Jonathan checked the feel of this place earlier, making sure there were no breaches, making sure the lock was secure. There weren't, and it was, and all of that is still true. But he's only just realizing that the walls … they're not really as thick as they ought to be. They're so, so thin. Intact, but fragile, like an eggshell.

"This place is a psychic representation," Dr. Sanders says, but he's talking to Detective Davis rather than Jonathan. "You are worn _graphene_ -thin at the moment. You had your entire carefully managed emotional landscape stirred around wholesale by an overcurious child — no offense — and you immediately went _back to work_ because you didn't think you could ask for a single day off after that."

"I _couldn't_ ," Detective Davis protests. "The entire department —"

"Will not fall apart if it has to do without you for _one day_. Yes, even now. Your lieutenant even confirmed that —"

"A day off wouldn't have helped, though," Jonathan interjects. Dr. Sanders looks surprised, but that's just because he doesn't really seem to understand how they handle stuff. "Doing a bunch of nothing on a school day, or a work day? That's honestly kind of harder."

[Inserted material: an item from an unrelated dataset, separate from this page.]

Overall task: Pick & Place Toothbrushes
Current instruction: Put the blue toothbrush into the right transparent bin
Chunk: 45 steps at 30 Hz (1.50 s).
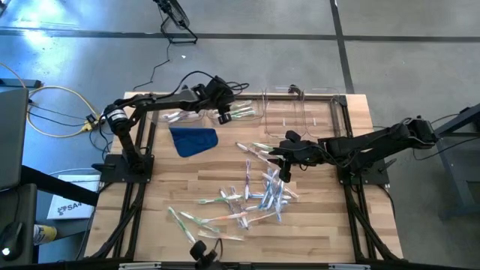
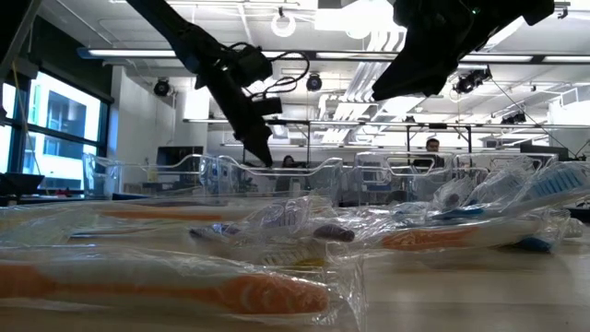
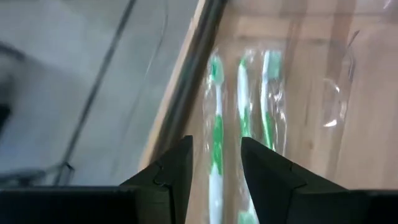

"Yes, thank you," Detective Davis mutters.

Dr. Sanders sighs. "You need structure. Fine. So come up with a sick-day schedule or something, because you need those, too. Regardless, you went to work, which might help you by giving you structure but which also _hurt_ you because of the role you were making yourself play. Then you finally came home only to find that I hadn't worried about keeping the place clean, which added _yet another stressor_."

"It really wasn't that bad," Detective Davis insists mulishly. Wow, he's a rotten liar, at least right now.

"It was avoidable," Dr. Sanders counters. "I don't know it stresses you. It's entirely possible that, like Emma, I've been misled into thinking it _helps_ you by giving you something to do that you give every appearance of enjoying or, at the very least, not minding. Why are you so determined not to ask me to _try_?"

"Because …" Detective Davis looks miserable. "Because it would hurt _you_ to think you're hurting me, and it's so _unnecessary_ just over me having some bizarre representational _delusion_ that external order controls internal order, and it's not fair to ask you to maintain a housekeeping standard you don't even care about when I can do it just fine and I'm the one who cares, and housework is harder for you and you already do your share anyway. And you're not perfect, I'm sorry, you're not, you actually do try sometimes but you always forget after a day or two, you don't even _notice_ , so then I'd have to fix it anyway, and you'd feel like I was judging you, so you'd get annoyed, and I know it would just be a small thing, but it would happen over and over, and little things add up, and —"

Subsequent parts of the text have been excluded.